**TASK GOAL**
For each line below that contains the word "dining", make a copy.

>>

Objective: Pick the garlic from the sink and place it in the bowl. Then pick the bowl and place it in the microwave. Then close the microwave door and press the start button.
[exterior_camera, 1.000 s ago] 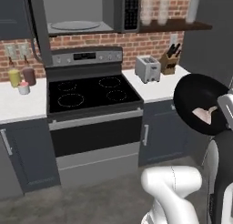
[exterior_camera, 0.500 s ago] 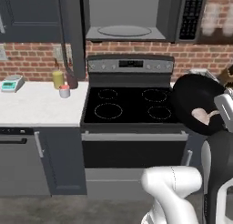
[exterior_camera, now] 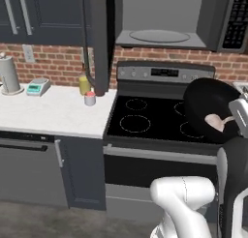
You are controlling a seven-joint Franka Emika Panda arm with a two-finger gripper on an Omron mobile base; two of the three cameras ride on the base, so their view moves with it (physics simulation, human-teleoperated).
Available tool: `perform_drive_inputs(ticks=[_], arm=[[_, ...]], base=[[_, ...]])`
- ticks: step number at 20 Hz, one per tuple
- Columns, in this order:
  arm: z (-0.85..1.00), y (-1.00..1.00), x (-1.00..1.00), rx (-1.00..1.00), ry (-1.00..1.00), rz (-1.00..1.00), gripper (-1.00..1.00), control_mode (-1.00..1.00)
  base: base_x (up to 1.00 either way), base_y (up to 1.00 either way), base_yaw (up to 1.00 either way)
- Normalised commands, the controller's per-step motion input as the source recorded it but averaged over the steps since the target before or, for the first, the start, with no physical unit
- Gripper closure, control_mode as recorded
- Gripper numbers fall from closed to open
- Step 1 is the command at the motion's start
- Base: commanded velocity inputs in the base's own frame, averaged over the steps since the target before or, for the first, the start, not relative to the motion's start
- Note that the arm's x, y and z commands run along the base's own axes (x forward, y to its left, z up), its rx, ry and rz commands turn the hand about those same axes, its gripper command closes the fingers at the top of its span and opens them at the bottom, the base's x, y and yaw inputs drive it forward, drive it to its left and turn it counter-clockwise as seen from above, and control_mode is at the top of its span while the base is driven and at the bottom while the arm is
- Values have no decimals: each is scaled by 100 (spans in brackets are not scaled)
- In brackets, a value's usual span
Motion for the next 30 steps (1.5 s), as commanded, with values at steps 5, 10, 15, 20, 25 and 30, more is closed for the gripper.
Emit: perform_drive_inputs(ticks=[5, 10, 15, 20, 25, 30], arm=[[0, 0, 0, 0, 0, 0, 100, 100], [0, 0, 0, 0, 0, 0, 100, 100], [0, 0, 0, 0, 0, 0, 100, 100], [0, 0, 0, 0, 0, 0, 100, 100], [0, 0, 0, 0, 0, 0, 100, 100], [0, 0, 0, 0, 0, 0, 100, 100]], base=[[53, 12, 18], [84, -11, 21], [43, -38, 24], [24, -47, 31], [0, -48, 36], [16, -41, 17]])
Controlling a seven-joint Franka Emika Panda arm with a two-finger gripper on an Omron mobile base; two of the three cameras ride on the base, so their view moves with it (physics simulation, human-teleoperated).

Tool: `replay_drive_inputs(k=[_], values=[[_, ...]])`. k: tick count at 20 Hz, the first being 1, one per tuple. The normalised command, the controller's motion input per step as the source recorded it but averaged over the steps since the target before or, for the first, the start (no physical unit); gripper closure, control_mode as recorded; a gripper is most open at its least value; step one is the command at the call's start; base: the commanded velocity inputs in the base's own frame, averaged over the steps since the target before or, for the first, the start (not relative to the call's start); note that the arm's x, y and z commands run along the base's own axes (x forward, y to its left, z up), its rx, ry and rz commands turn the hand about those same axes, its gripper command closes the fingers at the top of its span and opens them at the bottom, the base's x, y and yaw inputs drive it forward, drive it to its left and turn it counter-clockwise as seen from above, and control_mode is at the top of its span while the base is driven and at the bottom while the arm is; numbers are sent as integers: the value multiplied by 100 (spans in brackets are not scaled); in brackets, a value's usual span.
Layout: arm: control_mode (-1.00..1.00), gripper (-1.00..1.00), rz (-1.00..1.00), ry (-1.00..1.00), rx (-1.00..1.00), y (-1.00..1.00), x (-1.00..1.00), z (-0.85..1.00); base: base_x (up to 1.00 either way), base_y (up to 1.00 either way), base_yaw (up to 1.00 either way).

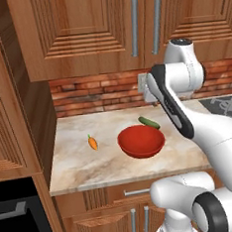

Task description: Place the two vegetables and bowl onto the tray for setting up a vegetable dip station.

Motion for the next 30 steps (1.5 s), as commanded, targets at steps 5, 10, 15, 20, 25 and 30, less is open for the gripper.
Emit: replay_drive_inputs(k=[5, 10, 15, 20, 25, 30], values=[[-100, -100, -18, 1, -3, -12, -12, -31, 0, 0, 0], [-100, -100, -11, 2, 3, -21, -9, -38, 0, 0, 0], [-100, -100, -4, 4, 16, -24, -3, -36, 0, 0, 0], [-100, -100, 0, 0, 5, -9, 1, -35, 0, 0, 0], [-100, -100, -1, -7, -5, -1, 15, -42, 0, 0, 0], [-100, -100, -3, 0, 0, 0, 29, -34, 0, 0, 0]])
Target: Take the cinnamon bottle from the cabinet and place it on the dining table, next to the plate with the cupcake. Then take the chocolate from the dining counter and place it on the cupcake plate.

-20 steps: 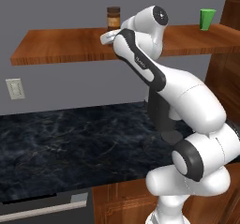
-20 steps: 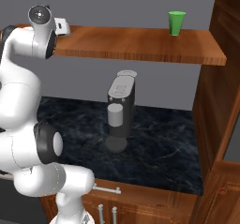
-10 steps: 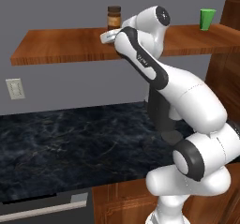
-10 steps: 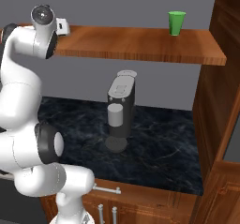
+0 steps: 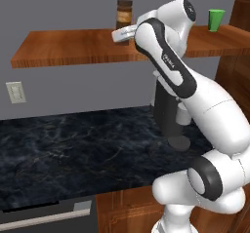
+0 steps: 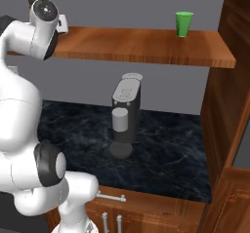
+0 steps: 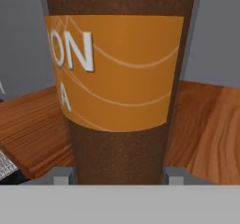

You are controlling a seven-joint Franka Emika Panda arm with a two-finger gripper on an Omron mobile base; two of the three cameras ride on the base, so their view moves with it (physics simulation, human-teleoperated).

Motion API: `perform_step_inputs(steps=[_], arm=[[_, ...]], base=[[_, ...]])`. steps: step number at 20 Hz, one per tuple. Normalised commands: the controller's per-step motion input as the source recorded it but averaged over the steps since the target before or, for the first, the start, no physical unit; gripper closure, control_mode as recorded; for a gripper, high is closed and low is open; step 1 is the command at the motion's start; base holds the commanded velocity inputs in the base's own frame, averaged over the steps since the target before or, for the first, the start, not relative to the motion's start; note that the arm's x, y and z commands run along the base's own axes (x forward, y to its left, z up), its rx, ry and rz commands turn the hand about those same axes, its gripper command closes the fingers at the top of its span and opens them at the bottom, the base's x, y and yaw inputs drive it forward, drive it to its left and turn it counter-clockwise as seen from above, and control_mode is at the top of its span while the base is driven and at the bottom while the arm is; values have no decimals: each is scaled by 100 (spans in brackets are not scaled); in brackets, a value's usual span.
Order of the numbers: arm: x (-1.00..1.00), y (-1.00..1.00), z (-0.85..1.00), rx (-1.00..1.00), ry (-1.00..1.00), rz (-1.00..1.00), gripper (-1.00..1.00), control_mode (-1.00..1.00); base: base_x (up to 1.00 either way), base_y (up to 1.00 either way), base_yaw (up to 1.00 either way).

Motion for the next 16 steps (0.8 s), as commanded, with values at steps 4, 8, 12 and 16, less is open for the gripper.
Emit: perform_step_inputs(steps=[4, 8, 12, 16], arm=[[-92, -14, 8, 0, -9, 11, 100, -100], [-94, -14, 4, 0, -13, 9, 100, -100], [-94, -16, 2, 0, -8, 10, 100, -100], [-94, -20, 1, 1, -5, 8, 100, -100]], base=[[0, 0, 0], [0, 0, 0], [0, 0, 0], [0, 0, 0]])
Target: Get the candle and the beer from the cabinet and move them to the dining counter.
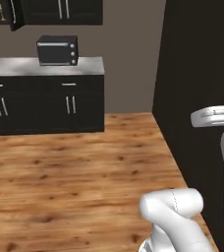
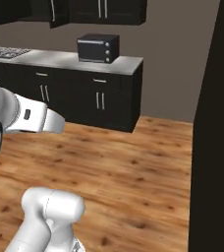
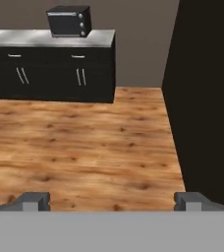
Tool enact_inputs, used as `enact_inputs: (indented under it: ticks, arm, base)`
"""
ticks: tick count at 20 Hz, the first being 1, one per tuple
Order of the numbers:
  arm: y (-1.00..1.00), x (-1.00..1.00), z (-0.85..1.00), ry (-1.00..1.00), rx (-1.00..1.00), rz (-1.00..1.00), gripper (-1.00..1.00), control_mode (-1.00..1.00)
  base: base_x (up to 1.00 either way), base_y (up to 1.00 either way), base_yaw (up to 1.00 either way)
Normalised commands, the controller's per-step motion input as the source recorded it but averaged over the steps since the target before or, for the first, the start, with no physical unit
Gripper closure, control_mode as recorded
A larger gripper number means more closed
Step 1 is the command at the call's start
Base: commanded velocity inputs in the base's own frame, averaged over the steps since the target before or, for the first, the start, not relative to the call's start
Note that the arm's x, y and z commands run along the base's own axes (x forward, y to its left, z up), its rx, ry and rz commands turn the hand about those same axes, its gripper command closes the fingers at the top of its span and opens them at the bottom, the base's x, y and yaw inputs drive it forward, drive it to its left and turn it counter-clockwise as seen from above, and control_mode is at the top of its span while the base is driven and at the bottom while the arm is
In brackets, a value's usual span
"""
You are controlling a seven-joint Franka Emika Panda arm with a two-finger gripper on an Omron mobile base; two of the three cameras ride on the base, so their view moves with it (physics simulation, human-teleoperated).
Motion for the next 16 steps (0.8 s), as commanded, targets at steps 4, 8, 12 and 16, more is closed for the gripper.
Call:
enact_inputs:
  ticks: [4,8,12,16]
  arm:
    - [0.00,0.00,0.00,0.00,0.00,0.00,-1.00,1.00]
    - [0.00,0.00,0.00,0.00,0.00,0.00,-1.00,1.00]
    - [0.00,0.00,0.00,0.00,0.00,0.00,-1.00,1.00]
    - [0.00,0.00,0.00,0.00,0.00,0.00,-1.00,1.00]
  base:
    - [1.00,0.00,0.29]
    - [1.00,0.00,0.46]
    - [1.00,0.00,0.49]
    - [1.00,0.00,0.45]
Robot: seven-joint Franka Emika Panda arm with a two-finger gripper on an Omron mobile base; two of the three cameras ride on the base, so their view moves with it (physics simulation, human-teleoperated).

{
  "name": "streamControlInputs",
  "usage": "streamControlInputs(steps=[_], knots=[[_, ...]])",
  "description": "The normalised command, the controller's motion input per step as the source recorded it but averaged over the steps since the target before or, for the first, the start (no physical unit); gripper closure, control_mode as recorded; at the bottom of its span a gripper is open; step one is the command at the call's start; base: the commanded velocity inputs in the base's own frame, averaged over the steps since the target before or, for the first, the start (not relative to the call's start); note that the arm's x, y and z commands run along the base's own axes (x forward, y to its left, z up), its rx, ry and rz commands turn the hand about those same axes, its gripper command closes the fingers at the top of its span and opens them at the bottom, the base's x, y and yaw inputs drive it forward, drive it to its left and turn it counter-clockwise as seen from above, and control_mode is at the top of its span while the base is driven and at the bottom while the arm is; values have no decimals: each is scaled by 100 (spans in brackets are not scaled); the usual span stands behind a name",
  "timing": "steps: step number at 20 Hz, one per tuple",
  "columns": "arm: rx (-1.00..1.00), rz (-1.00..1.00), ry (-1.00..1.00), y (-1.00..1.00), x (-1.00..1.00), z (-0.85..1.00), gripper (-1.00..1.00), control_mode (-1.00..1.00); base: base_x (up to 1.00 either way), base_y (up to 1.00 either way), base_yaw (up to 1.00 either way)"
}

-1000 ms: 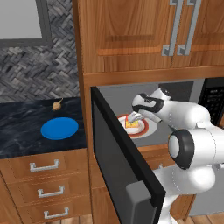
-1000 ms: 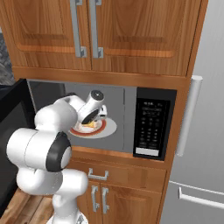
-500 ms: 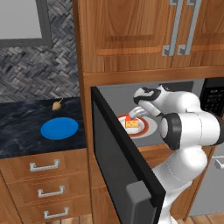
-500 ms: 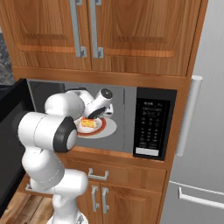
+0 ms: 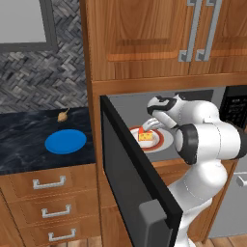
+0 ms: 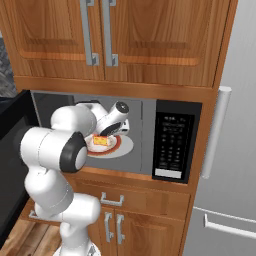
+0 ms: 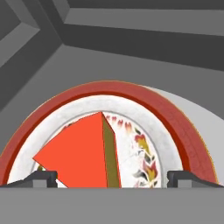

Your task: Pick the cheese from the microwave and place it on plate located on the counter.

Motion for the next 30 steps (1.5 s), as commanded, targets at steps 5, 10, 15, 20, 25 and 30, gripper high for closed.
streamControlInputs(steps=[5, 10, 15, 20, 25, 30], knots=[[0, 2, 0, 11, -7, -1, -100, -100, 0, 0, 0], [0, 4, 0, 15, 0, -2, -100, -100, 0, 0, 0], [0, 4, 0, 3, 0, -19, -100, -100, 0, 0, 0], [0, 1, 0, 0, 11, -36, -100, -100, 0, 0, 0], [0, 0, 0, 2, 7, -13, 100, -100, 0, 0, 0], [0, 0, 0, 0, 0, 0, 100, -100, 0, 0, 0]])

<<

**EXERCISE ANSWER**
Target: Take the cinnamon bottle from the cabinet and place it on the dining table, next to the plate with the cupcake. Then take the chocolate from the dining counter and place it on the cupcake plate.
Target: Get the candle and the beer from the cabinet and move them to the dining counter.

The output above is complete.